§ What you are asked to do: Beginning with the line containing "Quick question about the photo above — is any white" and ending with the line containing "Locate the black right gripper right", write out each line of the records below exactly; pictures and lines outside that range are left out.

§ Data extracted from a collection:

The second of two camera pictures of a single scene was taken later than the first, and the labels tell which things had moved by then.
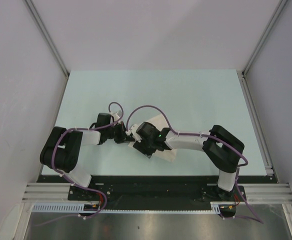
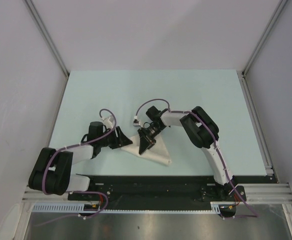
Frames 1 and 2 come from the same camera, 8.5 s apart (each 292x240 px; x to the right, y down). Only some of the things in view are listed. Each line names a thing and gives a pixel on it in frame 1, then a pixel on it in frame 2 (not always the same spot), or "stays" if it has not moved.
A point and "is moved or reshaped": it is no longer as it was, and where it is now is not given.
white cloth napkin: (161, 123) is moved or reshaped
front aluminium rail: (257, 193) stays
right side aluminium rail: (256, 123) stays
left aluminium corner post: (33, 11) stays
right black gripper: (142, 147) → (147, 141)
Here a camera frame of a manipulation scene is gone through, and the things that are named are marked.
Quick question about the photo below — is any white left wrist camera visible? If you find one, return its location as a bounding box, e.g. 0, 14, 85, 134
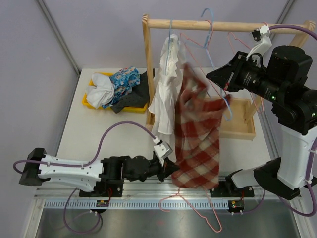
153, 137, 172, 167

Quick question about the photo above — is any wooden clothes rack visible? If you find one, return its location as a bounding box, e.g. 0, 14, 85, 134
141, 13, 316, 142

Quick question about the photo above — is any pink wire hanger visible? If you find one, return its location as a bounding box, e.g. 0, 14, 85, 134
227, 21, 269, 114
158, 188, 222, 234
180, 33, 223, 98

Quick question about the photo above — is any aluminium frame post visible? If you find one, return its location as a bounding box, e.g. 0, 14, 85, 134
275, 0, 297, 24
35, 0, 81, 77

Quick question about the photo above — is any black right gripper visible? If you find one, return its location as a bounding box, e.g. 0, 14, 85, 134
208, 51, 286, 104

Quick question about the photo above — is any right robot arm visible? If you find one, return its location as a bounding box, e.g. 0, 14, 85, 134
206, 45, 317, 200

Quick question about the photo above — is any grey polka dot skirt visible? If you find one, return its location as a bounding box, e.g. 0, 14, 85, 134
110, 72, 149, 114

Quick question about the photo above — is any red plaid skirt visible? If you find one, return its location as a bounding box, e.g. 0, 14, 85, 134
171, 63, 232, 190

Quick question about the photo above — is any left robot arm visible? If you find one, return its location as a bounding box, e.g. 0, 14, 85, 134
19, 148, 179, 197

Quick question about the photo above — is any blue wire hanger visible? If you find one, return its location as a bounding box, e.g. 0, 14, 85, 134
164, 19, 173, 76
200, 7, 233, 121

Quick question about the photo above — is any aluminium mounting rail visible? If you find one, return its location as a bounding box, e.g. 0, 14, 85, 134
27, 178, 316, 238

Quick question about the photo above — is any white ruffled skirt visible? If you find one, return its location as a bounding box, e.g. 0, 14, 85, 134
148, 34, 188, 149

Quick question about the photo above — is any blue floral skirt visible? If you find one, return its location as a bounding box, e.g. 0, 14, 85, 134
102, 66, 140, 109

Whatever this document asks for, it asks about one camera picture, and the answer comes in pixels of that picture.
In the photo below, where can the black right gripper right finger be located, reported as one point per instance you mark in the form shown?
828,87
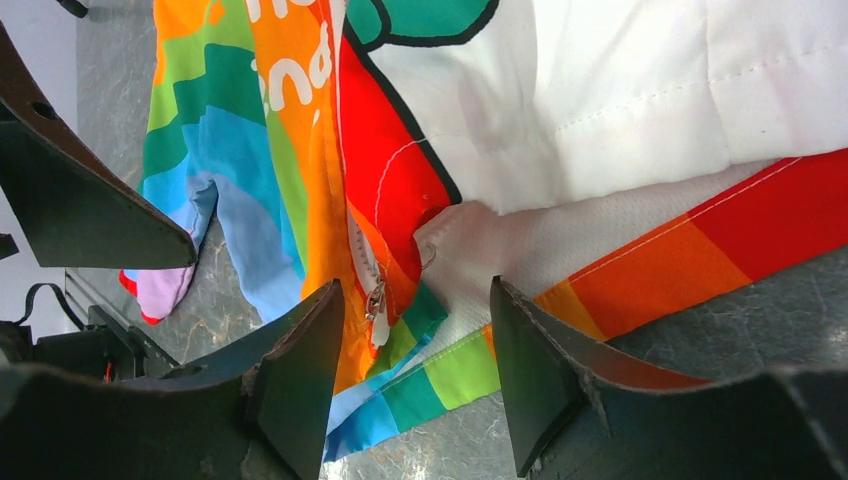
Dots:
578,408

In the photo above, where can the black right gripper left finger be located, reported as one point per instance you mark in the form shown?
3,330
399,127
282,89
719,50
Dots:
266,396

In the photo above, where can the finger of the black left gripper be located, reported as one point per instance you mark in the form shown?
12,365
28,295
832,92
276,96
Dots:
73,210

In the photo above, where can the rainbow and white kids jacket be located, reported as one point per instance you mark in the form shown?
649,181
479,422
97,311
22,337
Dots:
618,161

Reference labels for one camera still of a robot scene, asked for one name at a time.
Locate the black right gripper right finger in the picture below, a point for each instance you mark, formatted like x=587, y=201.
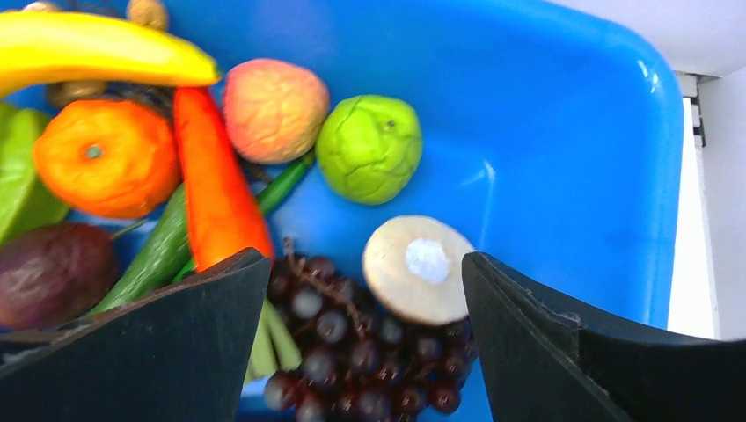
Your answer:
x=547, y=356

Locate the orange toy carrot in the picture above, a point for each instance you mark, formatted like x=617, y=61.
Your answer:
x=223, y=216

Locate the green toy chili pepper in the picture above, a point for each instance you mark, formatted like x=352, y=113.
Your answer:
x=165, y=255

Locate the blue plastic bin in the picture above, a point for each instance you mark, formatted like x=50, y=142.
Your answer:
x=552, y=138

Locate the green toy leaf vegetable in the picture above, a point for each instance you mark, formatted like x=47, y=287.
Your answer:
x=25, y=202

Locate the brown white toy mushroom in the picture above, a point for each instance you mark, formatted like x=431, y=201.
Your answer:
x=412, y=264

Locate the toy peach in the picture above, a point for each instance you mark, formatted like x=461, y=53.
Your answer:
x=274, y=110

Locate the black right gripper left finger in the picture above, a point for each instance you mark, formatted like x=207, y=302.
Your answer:
x=179, y=354

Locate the orange toy tangerine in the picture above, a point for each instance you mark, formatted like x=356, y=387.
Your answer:
x=110, y=158

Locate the green toy lime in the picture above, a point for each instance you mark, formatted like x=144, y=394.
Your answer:
x=369, y=148

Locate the dark toy grapes bunch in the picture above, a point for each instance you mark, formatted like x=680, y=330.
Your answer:
x=359, y=362

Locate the purple toy onion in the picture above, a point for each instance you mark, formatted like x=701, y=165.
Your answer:
x=53, y=274

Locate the yellow toy banana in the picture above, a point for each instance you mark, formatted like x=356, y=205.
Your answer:
x=50, y=47

§ Result of this task:
Quick question about the photo above — is any white ruffled skirt visible? If you find one, return its location as a bounding box, e.g. 0, 14, 85, 134
148, 34, 188, 149

Quick question about the photo above — is any blue floral skirt visible? If you find one, return its location as a bounding box, e.g. 0, 14, 85, 134
102, 66, 140, 109

Whatever this document asks for, it asks about one camera picture, and the answer comes in pixels of that picture.
In the photo below, where can the black right gripper right finger be located, reported as one point per instance you mark in the form shown?
828,87
Dots:
578,408

In the photo above, where can the black right gripper left finger be located, reported as one point per instance you mark in the form shown?
3,330
399,127
282,89
719,50
Dots:
266,396

In the photo above, where can the finger of the black left gripper be located, reported as one point per instance you mark in the form shown?
12,365
28,295
832,92
276,96
Dots:
73,210

In the photo above, where can the rainbow and white kids jacket be located, reported as one point per instance you mark in the form shown?
649,181
479,422
97,311
22,337
Dots:
618,161

Reference labels for one camera still of a robot scene, asked for one name at a time.
Locate the black right gripper right finger in the picture below, a point for each instance you mark, formatted like x=587, y=201.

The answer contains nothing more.